● ABOUT THIS EXERCISE
Two lines mark the range in the entries below: the one holding "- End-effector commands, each" and the one holding "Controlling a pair". Set down those two and all lines between them, exactly.

● INPUT DATA

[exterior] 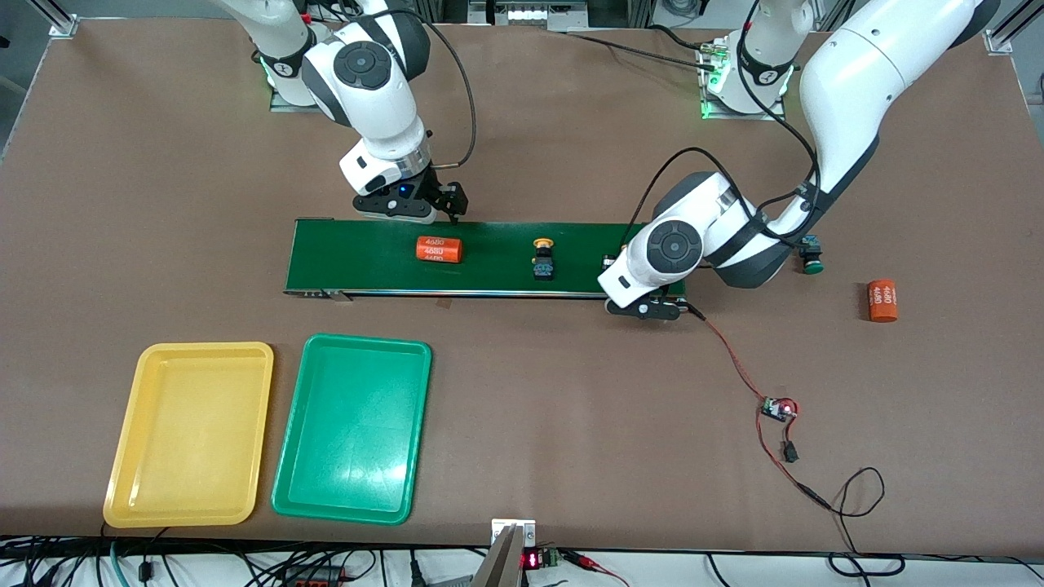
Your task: Sort buttons by color to trays
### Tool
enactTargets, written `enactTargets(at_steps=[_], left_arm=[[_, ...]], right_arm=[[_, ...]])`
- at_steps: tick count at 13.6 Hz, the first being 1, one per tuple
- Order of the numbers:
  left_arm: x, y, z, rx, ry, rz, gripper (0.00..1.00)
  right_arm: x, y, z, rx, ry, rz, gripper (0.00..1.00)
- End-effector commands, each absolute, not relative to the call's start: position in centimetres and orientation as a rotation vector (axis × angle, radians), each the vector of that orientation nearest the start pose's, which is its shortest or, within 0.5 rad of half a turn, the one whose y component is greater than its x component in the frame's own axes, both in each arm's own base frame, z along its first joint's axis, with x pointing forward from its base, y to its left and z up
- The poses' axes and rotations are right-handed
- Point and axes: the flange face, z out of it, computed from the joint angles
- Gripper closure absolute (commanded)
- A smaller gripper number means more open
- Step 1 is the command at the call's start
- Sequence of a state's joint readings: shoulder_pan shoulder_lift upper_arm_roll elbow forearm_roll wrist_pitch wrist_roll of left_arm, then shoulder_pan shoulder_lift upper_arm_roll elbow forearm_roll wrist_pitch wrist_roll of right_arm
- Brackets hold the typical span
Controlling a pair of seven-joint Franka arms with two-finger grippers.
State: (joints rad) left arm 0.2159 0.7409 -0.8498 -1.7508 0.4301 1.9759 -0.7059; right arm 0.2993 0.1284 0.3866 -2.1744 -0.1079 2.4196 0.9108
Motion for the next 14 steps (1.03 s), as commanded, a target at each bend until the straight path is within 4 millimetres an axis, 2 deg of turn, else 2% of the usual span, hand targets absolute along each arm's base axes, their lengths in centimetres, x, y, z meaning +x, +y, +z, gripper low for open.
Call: enactTargets(at_steps=[1, 2, 3, 4, 6, 8, 10, 12, 13, 14], left_arm=[[54.1, -30.8, 24.1, -3.088, 0.091, 0.45, 0.72], [54.0, -30.9, 24.2, -3.081, 0.081, 0.452, 0.61], [54.1, -30.7, 24.3, -3.08, 0.064, 0.451, 0.08], [54.1, -30.8, 24.6, -3.08, 0.063, 0.446, 0.0], [54.5, -31.1, 25.5, -3.094, 0.061, 0.425, 0.0], [54.4, -32.1, 27.8, -3.123, 0.066, 0.392, 0.0], [55.2, -32.9, 31.9, -3.182, 0.045, 0.367, 0.0], [57.1, -31.7, 36.2, -3.188, -0.018, 0.36, 0.0], [58.0, -30.7, 37.4, -3.163, -0.044, 0.366, 0.0], [59.2, -28.7, 38.4, -3.133, -0.081, 0.377, 0.0]], right_arm=[[44.3, 36.1, 34.8, -3.059, 0.249, -0.175, 0.0], [44.3, 36.2, 34.6, -3.058, 0.247, -0.171, 0.0], [44.5, 36.4, 34.2, -3.06, 0.244, -0.159, 0.0], [44.6, 36.6, 34.0, -3.061, 0.236, -0.158, 0.0], [44.7, 37.4, 33.6, -3.057, 0.224, -0.143, 0.0], [44.7, 38.0, 33.0, -3.058, 0.214, -0.126, 0.0], [44.9, 38.8, 32.4, -3.054, 0.206, -0.112, 0.0], [45.3, 39.2, 32.0, -3.054, 0.197, -0.11, 0.0], [45.5, 39.3, 31.9, -3.056, 0.187, -0.116, 0.0], [45.7, 39.5, 31.7, -3.056, 0.183, -0.114, 0.0]])
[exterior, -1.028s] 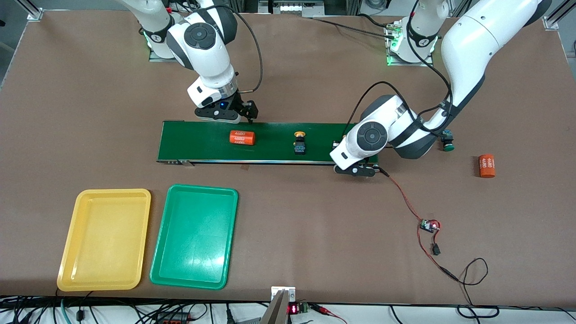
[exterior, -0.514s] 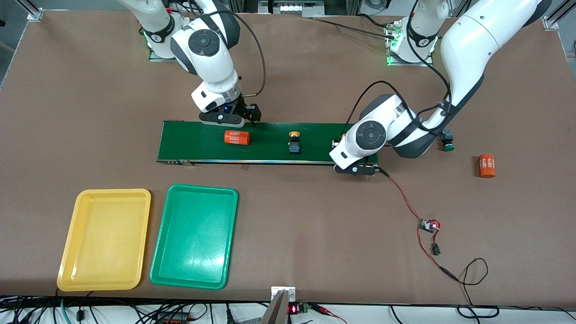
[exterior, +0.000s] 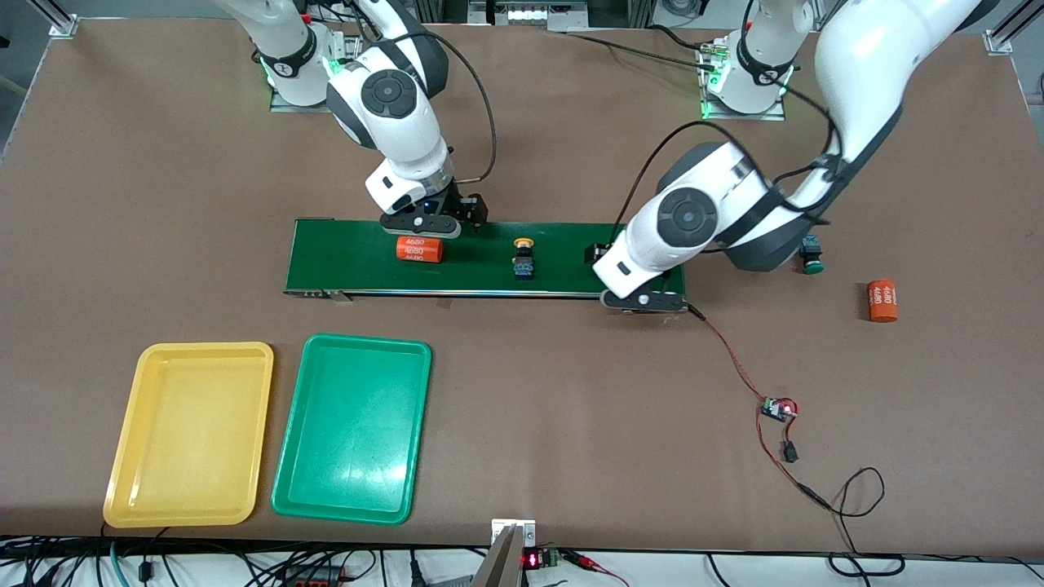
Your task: Sort buttons by color to trays
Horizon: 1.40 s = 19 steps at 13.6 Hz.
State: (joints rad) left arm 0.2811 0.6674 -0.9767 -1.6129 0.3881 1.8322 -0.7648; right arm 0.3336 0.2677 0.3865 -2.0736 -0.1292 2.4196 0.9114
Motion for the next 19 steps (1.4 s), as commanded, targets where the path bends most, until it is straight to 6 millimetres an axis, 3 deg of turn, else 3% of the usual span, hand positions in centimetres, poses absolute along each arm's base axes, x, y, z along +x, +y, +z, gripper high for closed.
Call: enactTargets(at_steps=[1, 3, 5, 6, 8, 10, 12, 15, 17, 19], left_arm=[[61.0, -25.1, 39.0, -3.096, -0.156, 0.386, 0.0], [63.0, -18.3, 38.2, -3.055, -0.275, 0.422, 0.0], [64.3, -10.8, 34.4, -2.976, -0.4, 0.523, 0.0], [64.5, -8.3, 33.3, -2.951, -0.397, 0.554, 0.0], [65.0, -2.8, 31.5, -2.932, -0.341, 0.592, 0.0], [65.3, 3.5, 30.0, -2.954, -0.126, 0.619, 0.0], [65.3, 7.3, 28.9, -2.901, -0.001, 0.581, 0.0], [63.0, 12.5, 26.2, -2.901, 0.109, 0.666, 0.0], [61.5, 17.0, 23.6, -2.953, 0.236, 0.579, 0.0], [60.0, 19.0, 21.1, -2.98, 0.322, 0.477, 0.0]], right_arm=[[45.8, 39.7, 31.7, -3.055, 0.178, -0.117, 0.0], [46.6, 40.0, 31.4, -3.082, 0.09, -0.174, 0.0], [47.4, 40.6, 31.2, -3.091, 0.011, -0.219, 0.0], [47.7, 40.8, 31.2, -3.094, -0.032, -0.23, 0.0], [48.0, 40.9, 31.0, -3.091, -0.088, -0.224, 0.0], [48.6, 41.3, 31.0, -3.08, -0.075, -0.226, 0.0], [48.4, 41.8, 30.6, -3.078, -0.07, -0.215, 0.0], [48.9, 41.9, 30.5, -3.054, -0.002, -0.16, 0.0], [48.7, 41.7, 29.6, -3.076, 0.006, -0.114, 0.0], [48.0, 42.2, 28.5, -3.092, -0.007, -0.081, 0.0]])
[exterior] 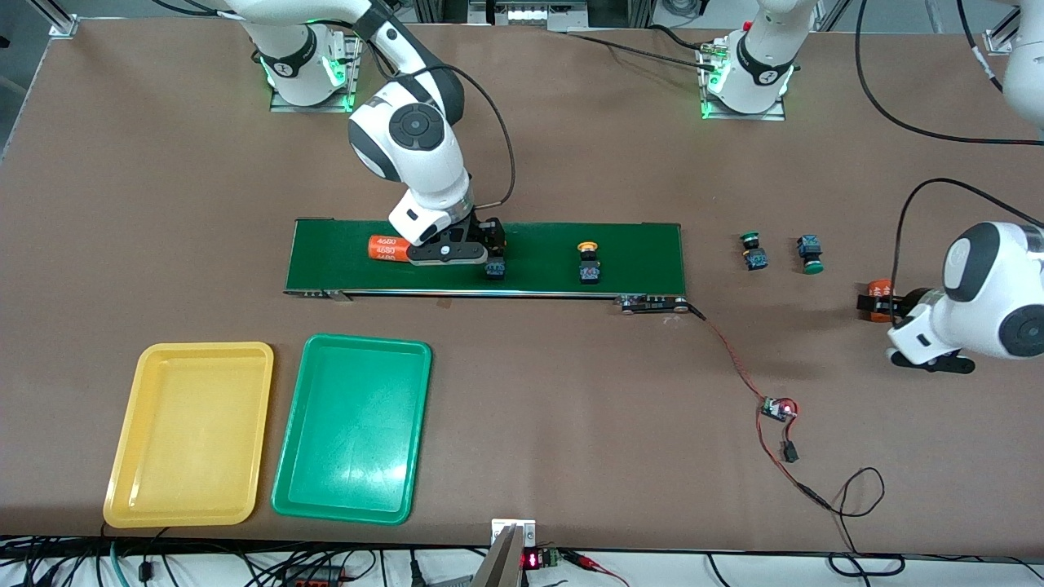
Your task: Sort buttons by color to trays
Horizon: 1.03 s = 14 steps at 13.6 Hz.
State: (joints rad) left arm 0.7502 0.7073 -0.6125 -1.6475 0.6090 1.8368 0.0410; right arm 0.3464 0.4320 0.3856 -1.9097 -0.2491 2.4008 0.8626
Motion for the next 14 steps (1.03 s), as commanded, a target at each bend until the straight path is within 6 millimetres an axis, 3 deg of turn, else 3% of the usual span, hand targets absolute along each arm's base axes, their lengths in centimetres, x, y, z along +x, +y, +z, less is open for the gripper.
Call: enactTargets(at_steps=[1, 3, 4, 5, 7, 8, 11, 13, 14], left_arm=[[59.2, 19.7, 20.2, -2.983, 0.331, 0.437, 0.0], [58.1, 20.3, 18.1, -3.029, 0.335, 0.341, 0.0], [57.7, 20.7, 17.5, -3.042, 0.328, 0.317, 0.17], [57.7, 20.6, 17.4, -3.039, 0.341, 0.317, 0.45], [58.1, 20.5, 18.0, -3.033, 0.355, 0.312, 0.73], [58.2, 20.6, 18.2, -3.032, 0.368, 0.307, 0.83], [59.1, 19.6, 19.8, -3.019, 0.422, 0.267, 0.89], [60.3, 16.9, 22.6, -2.998, 0.559, 0.234, 0.89], [61.1, 14.3, 24.7, -2.982, 0.639, 0.248, 0.89]], right_arm=[[47.8, 42.4, 28.0, -3.096, -0.013, -0.067, 0.0], [47.8, 42.4, 27.5, -3.098, 0.006, -0.055, 0.0], [47.8, 42.4, 27.4, -3.099, 0.006, -0.053, 0.0], [47.8, 42.4, 27.4, -3.099, 0.006, -0.053, 0.0], [47.8, 42.4, 27.1, -3.1, 0.007, -0.046, 0.0], [47.7, 42.4, 26.6, -3.102, 0.011, -0.037, 0.0], [47.8, 42.4, 26.1, -3.104, 0.015, -0.03, 0.0], [48.4, 42.0, 25.6, -3.106, 0.021, -0.028, 0.02], [48.6, 41.8, 25.4, -3.111, 0.007, -0.031, 0.13]])
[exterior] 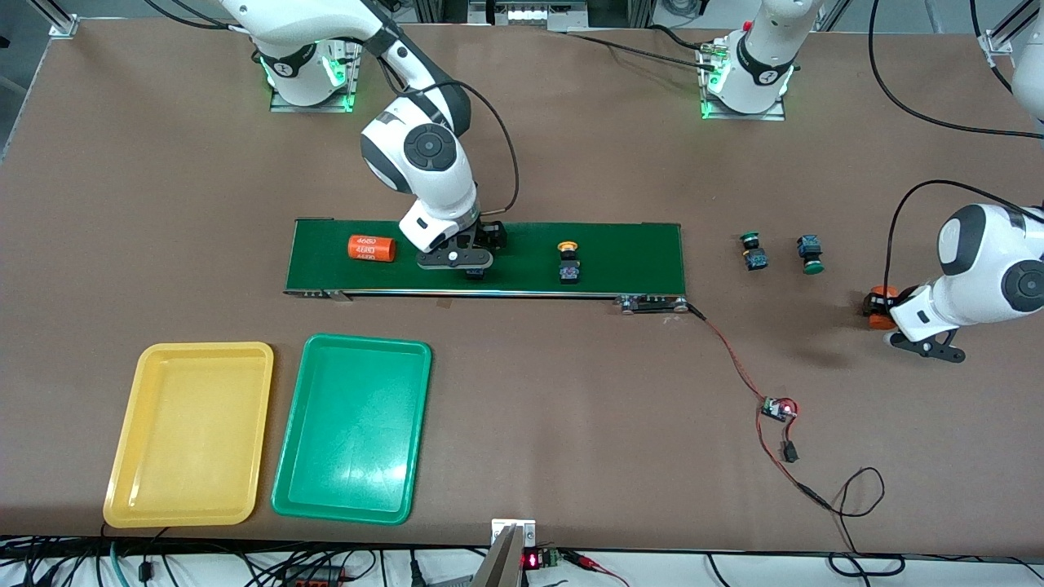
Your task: Sort buttons by color to trays
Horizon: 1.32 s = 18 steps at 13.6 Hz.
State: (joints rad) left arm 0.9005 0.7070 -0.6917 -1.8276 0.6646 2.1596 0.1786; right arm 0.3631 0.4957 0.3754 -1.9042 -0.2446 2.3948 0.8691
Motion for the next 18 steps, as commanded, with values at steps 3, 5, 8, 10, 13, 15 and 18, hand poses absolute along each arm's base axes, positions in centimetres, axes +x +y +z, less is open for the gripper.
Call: enactTargets(at_steps=[3, 5, 8, 10, 13, 15, 18], left_arm=[[62.5, 7.1, 30.1, -2.942, 0.814, 0.339, 0.89], [62.2, 3.0, 32.1, -2.921, 0.92, 0.358, 0.88], [62.6, -1.1, 33.8, -2.885, 1.091, 0.307, 0.89], [62.5, -4.2, 34.2, -2.802, 1.314, 0.303, 0.89], [62.0, -8.4, 35.3, -2.676, 1.594, 0.27, 0.89], [61.7, -10.3, 35.4, -2.627, 1.675, 0.266, 0.89], [61.0, -15.0, 35.1, -2.56, 1.805, 0.256, 0.89]], right_arm=[[49.4, 40.8, 25.1, -3.122, -0.018, -0.036, 0.59], [49.4, 40.7, 24.8, -3.125, -0.027, -0.031, 0.88], [49.9, 40.8, 25.5, -3.118, -0.013, -0.043, 0.99], [51.0, 40.5, 26.9, -3.131, 0.014, -0.04, 1.0], [55.3, 37.6, 32.4, -3.202, -0.04, -0.033, 1.0], [58.5, 32.5, 35.4, -3.21, -0.074, -0.038, 1.0], [62.8, 22.6, 37.2, -3.238, -0.219, -0.062, 0.99]])
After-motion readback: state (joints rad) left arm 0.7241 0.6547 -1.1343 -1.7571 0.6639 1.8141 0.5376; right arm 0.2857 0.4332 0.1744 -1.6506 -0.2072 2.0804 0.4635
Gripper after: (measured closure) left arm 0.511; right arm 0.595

● WRITTEN RESPONSE
- End-effector commands, each absolute, not relative to the call's start: position in centimetres and orientation as a rotation vector (axis × angle, radians), each the vector of that orientation nearest the start pose's, which is its shortest or, within 0.5 rad of half a turn, the one whose y component is greater than its x component in the frame's own axes, both in each arm's own base frame, z along its first joint's axis, with x pointing forward from its base, y to its left and z up
- The poses' axes and rotations are right-handed
- Point and axes: the flange face, z out of it, computed from the joint angles
- Gripper closure absolute (commanded)
- A smaller gripper number means more open
- Step 1 is the command at the call's start
- Sequence of a state's joint readings: shoulder_pan shoulder_lift upper_arm_roll elbow forearm_roll wrist_pitch wrist_roll of left_arm, then shoulder_pan shoulder_lift upper_arm_roll elbow forearm_roll wrist_pitch wrist_roll of right_arm
- Brackets hold the typical span
Controlling a pair of seven-joint Franka arms with two-finger grippers.

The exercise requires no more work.